The practice of saving begins as soon as an individual starts receiving his source of income.Are you someone with your source of income? Then you sure wouldn’t be new to the term we refer to as provident fund.
The word PF may not be a welcome abbreviation for all (no one likes those deductions on their monthly income). But it sure can come out as a savior on a later day in the long run.
If you are reading this article right now, you sure are one of those who know the importance of a provident fund, and are here to know more.
If yes, congratulations. Pat yourself first. Now, read on. This article is for wise individuals like you who are looking for smarter ways to handle their income. What better than first seeing the difference between GPF and EPF, difference between GPF and EPF and finally the difference between EPF and PPF?
Table of Content
GPF - If You Are A Government Employee
This is what you can expand to read as the General Provident Fund. Now, the general provident fund is the kind that one thinks of when he is thinking of his retirement saving schemes.
Here, you set aside every portion of your income regularly till the time you retire.
The minimum that you need to set aside should make up for six percent of your income. You can contribute more than this if you want to.
You can put a stop to the contribution in the case of a suspension that occurs or when you decide to retire.
However, in the case of retirement, make sure that you stop the contribution three months before you retire. The rest will then be taken care of according to the GPF rules.
Terms and Conditions
The sad part is that only those working under the government can find themselves eligible for this kind of provident fund.
Know that there are some terms and conditions for an individual to avail of a fund like this. For one, you need to be an employee working under the government.
However, if you are temporarily working under the government, there are chances that you too can avail of a fund like this. This is as long as you have been in continuous service for at least a year.
You can always avail this kind of fund if you are a pensioner who is reemployed by the government. However, you may not be eligible for this if you are already eligible for the contributory provident fund)
So, if you are a government employee, this is one kind of retirement scheme that you can rely on.
Then, what about those not working under the government, the kind that a lot of us come under today?
That brings us to the kind of provident. So if you are not a government employee, know that you still have hope and read on.
PPF
This when expanded reads as the Public Provident Fund. Now, this is not for government employees alone.
You can avail this kind of savings scheme too. However, you must prepare to lock your contributions for quite a long period. This means careful expenditure without any thoughtless spending of money all the time.

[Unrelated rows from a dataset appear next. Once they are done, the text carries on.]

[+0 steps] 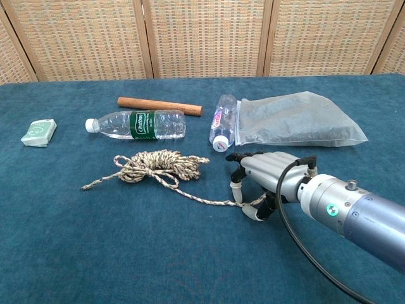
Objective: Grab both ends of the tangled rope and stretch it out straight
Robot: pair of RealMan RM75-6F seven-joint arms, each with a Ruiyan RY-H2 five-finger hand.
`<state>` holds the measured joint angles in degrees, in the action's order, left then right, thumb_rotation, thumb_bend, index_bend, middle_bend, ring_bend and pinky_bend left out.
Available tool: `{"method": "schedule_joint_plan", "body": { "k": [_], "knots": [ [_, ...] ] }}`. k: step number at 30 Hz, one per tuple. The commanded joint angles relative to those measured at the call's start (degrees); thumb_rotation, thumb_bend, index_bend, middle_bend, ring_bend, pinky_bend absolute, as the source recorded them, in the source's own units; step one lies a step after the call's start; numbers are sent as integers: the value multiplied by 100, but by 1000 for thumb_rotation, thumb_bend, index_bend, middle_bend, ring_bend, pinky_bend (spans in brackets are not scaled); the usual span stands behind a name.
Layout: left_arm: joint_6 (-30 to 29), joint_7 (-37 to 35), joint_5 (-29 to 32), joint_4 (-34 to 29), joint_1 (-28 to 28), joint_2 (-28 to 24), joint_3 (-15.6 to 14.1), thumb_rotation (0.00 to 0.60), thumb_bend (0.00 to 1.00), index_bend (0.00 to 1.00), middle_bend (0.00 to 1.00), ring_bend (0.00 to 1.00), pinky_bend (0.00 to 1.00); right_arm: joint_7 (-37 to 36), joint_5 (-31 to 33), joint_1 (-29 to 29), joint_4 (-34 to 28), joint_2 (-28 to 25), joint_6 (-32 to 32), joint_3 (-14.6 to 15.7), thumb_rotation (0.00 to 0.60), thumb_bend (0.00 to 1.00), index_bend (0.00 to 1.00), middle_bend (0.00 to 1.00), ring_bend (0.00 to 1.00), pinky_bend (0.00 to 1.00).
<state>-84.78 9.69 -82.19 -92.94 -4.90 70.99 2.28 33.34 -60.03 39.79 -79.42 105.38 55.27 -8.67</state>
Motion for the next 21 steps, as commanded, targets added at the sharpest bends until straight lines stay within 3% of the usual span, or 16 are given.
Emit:
{"method": "schedule_joint_plan", "body": {
  "k": [1,11,15,17,21],
  "knots": [
    [6,5,-2,2,-3,2,1,600,57,0,0,0,0,-29,-24,15,24,30,6,2,600,406,538,0,0,0],
    [84,99,-55,18,-66,77,1,600,59,0,0,0,0,-90,-108,41,147,116,57,37,600,469,620,0,0,0],
    [361,226,-49,-42,-298,211,87,600,117,0,0,0,0,-114,-161,36,115,93,102,43,600,527,630,0,0,0],
    [603,314,31,-104,-455,268,142,600,150,37,0,0,0,-114,-181,34,93,83,127,45,600,534,631,0,0,0],
    [1285,606,331,-115,-943,507,356,600,196,224,0,0,0,-87,-241,32,39,67,192,58,600,545,634,0,0,0]
  ]
}}
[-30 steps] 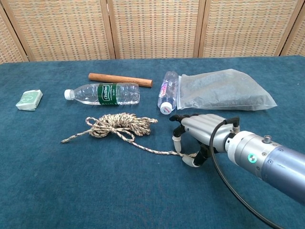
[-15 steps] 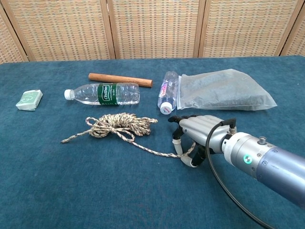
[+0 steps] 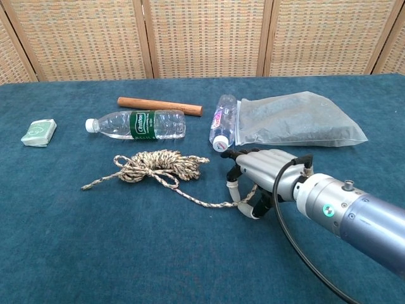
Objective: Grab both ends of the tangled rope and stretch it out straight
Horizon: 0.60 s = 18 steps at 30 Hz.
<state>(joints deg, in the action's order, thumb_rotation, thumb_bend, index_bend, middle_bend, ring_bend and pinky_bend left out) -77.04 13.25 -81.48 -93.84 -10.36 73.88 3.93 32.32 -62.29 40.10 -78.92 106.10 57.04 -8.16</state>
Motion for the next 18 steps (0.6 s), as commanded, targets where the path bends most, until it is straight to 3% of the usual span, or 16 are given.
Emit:
{"method": "schedule_joint_plan", "body": {
  "k": [1,7,18],
  "knots": [
    [648,293,365,9,-497,297,250,600,208,263,0,0,0,25,-20,1,-16,-6,21,10,600,545,634,0,0,0],
    [1321,338,915,374,-1028,830,547,600,234,405,0,0,0,73,-36,10,-38,-7,34,31,600,545,636,0,0,0],
    [1750,830,1670,856,-1520,1461,685,600,276,464,0,0,0,146,-30,11,-115,-46,73,33,600,545,639,0,0,0]
  ]
}}
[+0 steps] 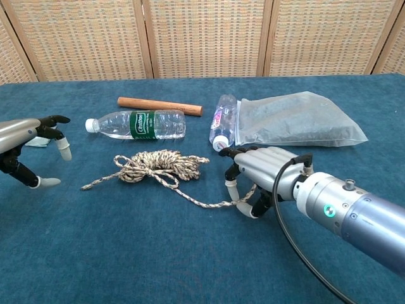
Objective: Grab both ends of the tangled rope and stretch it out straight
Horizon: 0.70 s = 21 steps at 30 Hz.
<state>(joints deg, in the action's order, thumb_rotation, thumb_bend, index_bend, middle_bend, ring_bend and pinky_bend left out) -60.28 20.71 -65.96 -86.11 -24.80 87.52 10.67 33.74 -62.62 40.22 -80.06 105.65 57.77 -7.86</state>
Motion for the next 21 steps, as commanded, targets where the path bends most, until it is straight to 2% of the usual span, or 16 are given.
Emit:
{"method": "schedule_joint_plan", "body": {
  "k": [1,21],
  "knots": [
    [93,94,156,108,-93,124,9,600,285,466,0,0,0,6,4,-1,1,-1,0,4,600,546,639,0,0,0],
    [329,368,782,656,-550,763,-1,600,339,515,0,0,0,15,54,8,32,9,-27,6,600,546,643,0,0,0]
  ]
}}
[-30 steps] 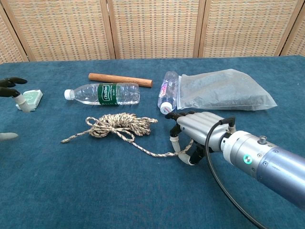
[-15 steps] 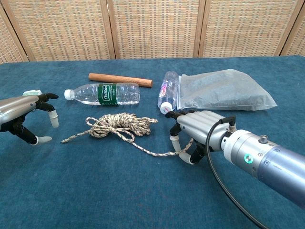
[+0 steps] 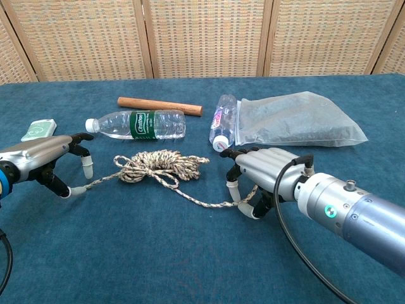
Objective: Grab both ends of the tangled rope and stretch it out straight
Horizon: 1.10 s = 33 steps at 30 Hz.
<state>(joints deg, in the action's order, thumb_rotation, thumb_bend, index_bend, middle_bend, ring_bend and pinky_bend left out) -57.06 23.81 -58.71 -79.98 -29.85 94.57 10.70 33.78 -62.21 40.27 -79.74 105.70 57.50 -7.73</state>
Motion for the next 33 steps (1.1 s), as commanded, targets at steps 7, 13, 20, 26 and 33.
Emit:
{"method": "schedule_joint_plan", "body": {
  "k": [7,13,20,26,33],
  "knots": [
    [-10,160,189,97,-148,175,-21,600,377,531,0,0,0,48,34,8,-36,-25,10,-11,600,545,643,0,0,0],
    [-97,249,247,136,-177,218,-67,600,417,541,0,0,0,46,48,6,-53,-43,13,-10,600,545,643,0,0,0],
    [-96,236,293,217,-208,257,-106,600,416,541,0,0,0,18,35,0,-50,-56,14,5,600,546,643,0,0,0],
    [-93,218,315,314,-237,304,-125,600,417,542,0,0,0,-14,21,-4,-29,-52,6,16,600,545,643,0,0,0],
    [-96,222,355,356,-265,328,-124,600,445,621,0,0,0,-52,-9,-6,-21,-54,11,18,600,547,643,0,0,0]
  ]
}}
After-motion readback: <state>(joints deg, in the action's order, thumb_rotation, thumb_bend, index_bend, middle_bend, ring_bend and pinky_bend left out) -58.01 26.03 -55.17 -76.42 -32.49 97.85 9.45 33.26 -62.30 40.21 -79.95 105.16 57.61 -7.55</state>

In all, you can make an overall of twelve contributions. This is the maximum number of times you can contribute in a single year. Make sure that you set aside a minimum amount of ₹ 500 for this each year.
You can contribute more than this if you want to. But note that Rs 1.5 lakh is the maximum you can reach up to each year.

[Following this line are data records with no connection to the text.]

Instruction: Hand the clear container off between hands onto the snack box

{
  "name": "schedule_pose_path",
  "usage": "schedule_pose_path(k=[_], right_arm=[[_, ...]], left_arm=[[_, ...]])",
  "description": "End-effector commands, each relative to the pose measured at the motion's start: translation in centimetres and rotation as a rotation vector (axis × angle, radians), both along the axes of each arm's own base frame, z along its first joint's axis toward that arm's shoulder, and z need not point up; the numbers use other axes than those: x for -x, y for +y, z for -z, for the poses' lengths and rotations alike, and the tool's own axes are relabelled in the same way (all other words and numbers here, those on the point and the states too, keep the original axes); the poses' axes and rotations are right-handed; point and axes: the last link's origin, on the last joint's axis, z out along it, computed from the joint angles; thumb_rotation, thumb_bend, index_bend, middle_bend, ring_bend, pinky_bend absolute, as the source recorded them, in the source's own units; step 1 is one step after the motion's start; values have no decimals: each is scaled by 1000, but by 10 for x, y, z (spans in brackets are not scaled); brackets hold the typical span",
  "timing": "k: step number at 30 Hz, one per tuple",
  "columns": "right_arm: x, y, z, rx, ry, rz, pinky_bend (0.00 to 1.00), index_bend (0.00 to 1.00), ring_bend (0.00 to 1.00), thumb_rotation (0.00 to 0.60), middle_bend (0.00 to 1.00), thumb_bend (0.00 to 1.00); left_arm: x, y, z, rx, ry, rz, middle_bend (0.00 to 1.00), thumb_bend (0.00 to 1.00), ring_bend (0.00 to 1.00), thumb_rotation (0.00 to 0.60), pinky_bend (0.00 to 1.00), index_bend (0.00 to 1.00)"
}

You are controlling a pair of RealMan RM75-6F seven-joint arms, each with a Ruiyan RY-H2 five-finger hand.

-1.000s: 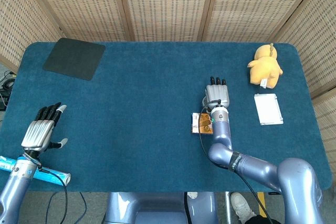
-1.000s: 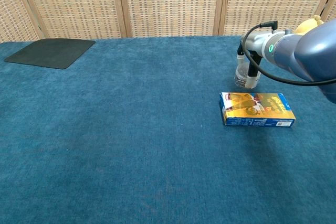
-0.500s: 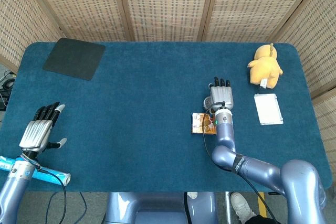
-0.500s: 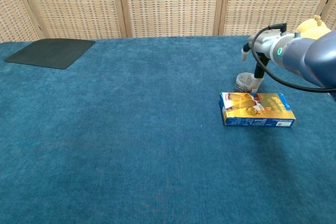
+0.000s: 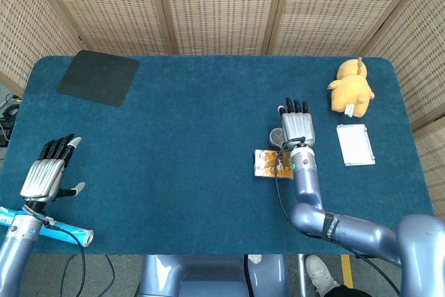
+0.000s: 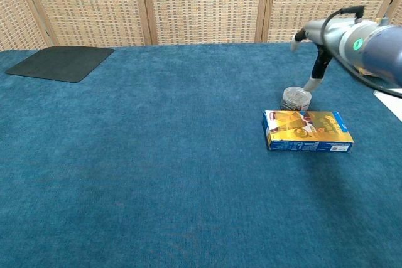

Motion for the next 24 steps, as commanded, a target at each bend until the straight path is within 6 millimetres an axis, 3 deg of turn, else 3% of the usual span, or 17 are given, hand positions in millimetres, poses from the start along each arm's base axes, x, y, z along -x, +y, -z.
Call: schedule_pose_path(k=[1, 6, 13, 24], right_arm=[[16, 35, -36, 68, -67, -104, 4, 163, 0, 600, 0, 0], [43, 69, -55, 113, -57, -193, 0, 137, 0, 600, 0, 0], [104, 136, -76, 133, -146, -208, 0, 40, 0, 600, 0, 0], [160, 185, -83, 127, -205, -135, 0, 0, 0, 600, 0, 0]], left_arm=[[0, -2, -2, -30, -9, 6, 0, 241, 0, 600, 0, 0], [0, -8, -4, -62, -2, 17, 0, 241, 0, 600, 0, 0], [7, -32, 3, -79, 44, 13, 0, 243, 0, 600, 0, 0], [20, -52, 4, -111, 69, -9, 0, 240, 0, 600, 0, 0]])
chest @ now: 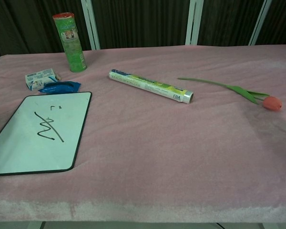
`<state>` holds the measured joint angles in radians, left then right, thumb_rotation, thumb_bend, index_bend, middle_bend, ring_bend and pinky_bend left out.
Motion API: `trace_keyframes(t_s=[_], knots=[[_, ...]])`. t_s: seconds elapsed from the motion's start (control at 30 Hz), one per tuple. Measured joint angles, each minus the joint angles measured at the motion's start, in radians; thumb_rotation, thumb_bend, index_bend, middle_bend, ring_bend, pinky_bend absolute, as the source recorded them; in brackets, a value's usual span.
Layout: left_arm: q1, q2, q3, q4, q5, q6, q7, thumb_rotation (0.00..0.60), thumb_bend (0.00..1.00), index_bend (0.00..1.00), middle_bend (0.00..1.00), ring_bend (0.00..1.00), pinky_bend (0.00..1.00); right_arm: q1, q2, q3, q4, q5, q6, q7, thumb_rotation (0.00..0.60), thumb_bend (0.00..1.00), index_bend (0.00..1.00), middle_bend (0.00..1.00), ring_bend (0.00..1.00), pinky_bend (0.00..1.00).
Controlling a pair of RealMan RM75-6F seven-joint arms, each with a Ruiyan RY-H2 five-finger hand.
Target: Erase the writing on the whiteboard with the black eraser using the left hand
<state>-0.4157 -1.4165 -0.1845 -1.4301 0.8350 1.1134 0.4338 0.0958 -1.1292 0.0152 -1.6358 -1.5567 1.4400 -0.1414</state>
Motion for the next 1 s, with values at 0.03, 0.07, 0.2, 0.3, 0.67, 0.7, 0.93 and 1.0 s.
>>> trace_keyframes(t_s=[0.03,0.07,0.2,0.3,0.67,0.7,0.93,1.0], knots=[[-0.001,-0.001,-0.004,0.011,-0.013,-0.004,0.002,0.6,0.32,0.06,0.09,0.06,0.17,0.0,0.0,-0.001,0.0,-0.001,0.0,0.0,0.6,0.3,0.0,0.0,0.0,0.09],[-0.002,-0.003,-0.008,0.02,-0.019,-0.006,0.002,0.6,0.32,0.06,0.09,0.06,0.17,0.0,0.001,-0.001,0.0,-0.001,-0.001,-0.001,0.6,0.3,0.0,0.0,0.0,0.09],[-0.009,-0.017,-0.02,0.067,-0.035,-0.017,-0.007,0.6,0.32,0.07,0.1,0.07,0.17,0.001,0.001,0.001,-0.001,0.002,-0.002,0.0,0.6,0.3,0.0,0.0,0.0,0.09],[-0.015,-0.023,-0.027,0.088,-0.054,-0.041,-0.016,0.6,0.32,0.09,0.13,0.09,0.18,0.001,0.001,0.001,-0.001,0.001,-0.001,0.001,0.6,0.3,0.0,0.0,0.0,0.09],[-0.042,-0.046,-0.041,0.176,-0.107,-0.106,-0.036,0.6,0.32,0.28,0.3,0.24,0.29,0.001,0.003,0.001,-0.002,0.001,0.0,0.005,0.6,0.3,0.0,0.0,0.0,0.1],[-0.043,-0.047,-0.042,0.179,-0.116,-0.108,-0.034,0.6,0.32,0.29,0.31,0.25,0.3,0.001,0.003,0.001,-0.002,0.001,0.0,0.005,0.6,0.3,0.0,0.0,0.0,0.1],[-0.055,-0.051,-0.047,0.21,-0.174,-0.142,-0.017,0.6,0.32,0.3,0.33,0.27,0.34,0.001,0.001,0.002,-0.003,0.003,-0.001,0.0,0.6,0.3,0.0,0.0,0.0,0.1],[-0.056,-0.051,-0.048,0.215,-0.177,-0.147,-0.02,0.6,0.32,0.31,0.35,0.29,0.36,0.001,0.0,0.002,-0.003,0.004,-0.001,-0.001,0.6,0.3,0.0,0.0,0.0,0.1]])
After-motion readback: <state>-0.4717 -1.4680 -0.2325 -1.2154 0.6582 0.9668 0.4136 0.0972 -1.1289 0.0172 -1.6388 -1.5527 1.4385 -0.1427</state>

The one similarity between this and the general provident fund lies in the fact that in both cases, the government of India steps in every quarter for a revision of your interest rate.
So, if you’re planning on opening a PPF this year, know that the financial rate is a percentage of 7.1.

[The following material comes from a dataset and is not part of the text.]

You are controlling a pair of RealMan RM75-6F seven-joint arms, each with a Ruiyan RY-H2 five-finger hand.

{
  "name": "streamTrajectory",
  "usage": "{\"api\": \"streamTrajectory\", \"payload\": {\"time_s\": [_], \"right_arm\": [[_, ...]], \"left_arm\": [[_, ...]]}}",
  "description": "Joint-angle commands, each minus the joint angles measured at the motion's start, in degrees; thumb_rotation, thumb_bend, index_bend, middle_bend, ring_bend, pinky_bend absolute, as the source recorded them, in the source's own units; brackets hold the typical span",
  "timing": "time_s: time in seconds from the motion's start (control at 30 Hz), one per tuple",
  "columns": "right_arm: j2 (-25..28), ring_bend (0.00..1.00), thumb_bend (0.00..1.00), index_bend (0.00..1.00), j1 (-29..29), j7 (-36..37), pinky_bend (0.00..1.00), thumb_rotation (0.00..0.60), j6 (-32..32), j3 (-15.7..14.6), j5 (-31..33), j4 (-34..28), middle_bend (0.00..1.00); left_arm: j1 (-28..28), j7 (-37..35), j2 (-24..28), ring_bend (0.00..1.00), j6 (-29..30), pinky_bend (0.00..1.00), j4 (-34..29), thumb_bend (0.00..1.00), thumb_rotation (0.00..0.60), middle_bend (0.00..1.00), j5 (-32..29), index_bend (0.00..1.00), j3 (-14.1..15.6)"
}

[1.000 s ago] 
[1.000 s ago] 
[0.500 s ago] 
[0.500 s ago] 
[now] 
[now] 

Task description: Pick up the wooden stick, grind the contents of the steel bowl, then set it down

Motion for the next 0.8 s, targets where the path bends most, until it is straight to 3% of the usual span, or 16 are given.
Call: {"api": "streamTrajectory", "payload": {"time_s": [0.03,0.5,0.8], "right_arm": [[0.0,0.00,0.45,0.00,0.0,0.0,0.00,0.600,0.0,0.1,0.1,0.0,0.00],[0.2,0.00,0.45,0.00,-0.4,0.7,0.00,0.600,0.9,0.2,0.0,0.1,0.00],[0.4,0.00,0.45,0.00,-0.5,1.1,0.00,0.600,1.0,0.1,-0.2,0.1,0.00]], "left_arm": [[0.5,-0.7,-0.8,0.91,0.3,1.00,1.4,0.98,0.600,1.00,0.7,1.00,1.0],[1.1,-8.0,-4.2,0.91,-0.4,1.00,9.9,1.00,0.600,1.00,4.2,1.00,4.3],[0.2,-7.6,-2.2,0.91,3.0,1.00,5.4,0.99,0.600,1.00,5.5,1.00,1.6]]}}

Here the calculations are on the basis of the lower balance between the fifth and the last day of the month.
This means that deposits that you make at any time between these days will not be taken into consideration when calculating the interest for that month.
Terms and Conditions
And yes, before we move on, note that you must first be an Indian citizen to be eligible for this provident fund.
If you are an NRI and not a resident of India, you should have at least had a PPF account created before having left India.
And if you are a minor citizen, you must be represented by your parents or some other guardians.
Also, remember that one cannot hold multiple PF accounts. Also, your account needs to be an individual one and you cannot hold an account jointly with another account.
EPF - For Employees In Organizations
Now it comes to the employee’s provident fund. This one is very similar to the general provident fund except the fact that it is a must for any individual who works in an organization where the total number of staff is above twenty.
This is the only criterion required for one to be eligible for an EPF account. Also, this is one of the first things you remember in the gpf vs epf comparison.
This means most of us reading this fall under the eligibility for this kind of fund.
In other words, as a reader, you are probably an employee in a startup or an MNC. So you are very familiar with this kind of provident fund.
Here it is the Employee’s Provident Fund organization that sets the balance on this kind of fund. This is a percentage of 8.1 in the current fiscal year.
Here the interest gets calculated every month and the amount gets transferred to the individual’s EPF account on an annual basis.
Both the employer and the employee make the contribution here, setting aside 12 percent of an employee’s salary (which has recently been reduced to 10, so you have less to worry about)
And That’s the GPF, PPF and EPF Difference
There you are. These are the three kinds of provident funds that one can claim, the common being the last one.
That said, we hope this article educated you. So, make sure that it does not end here. As we sign, you on your part, keep reading and learning more about how to save your income so that way you won’t be in tears when one day, you won’t be relying on your source of income.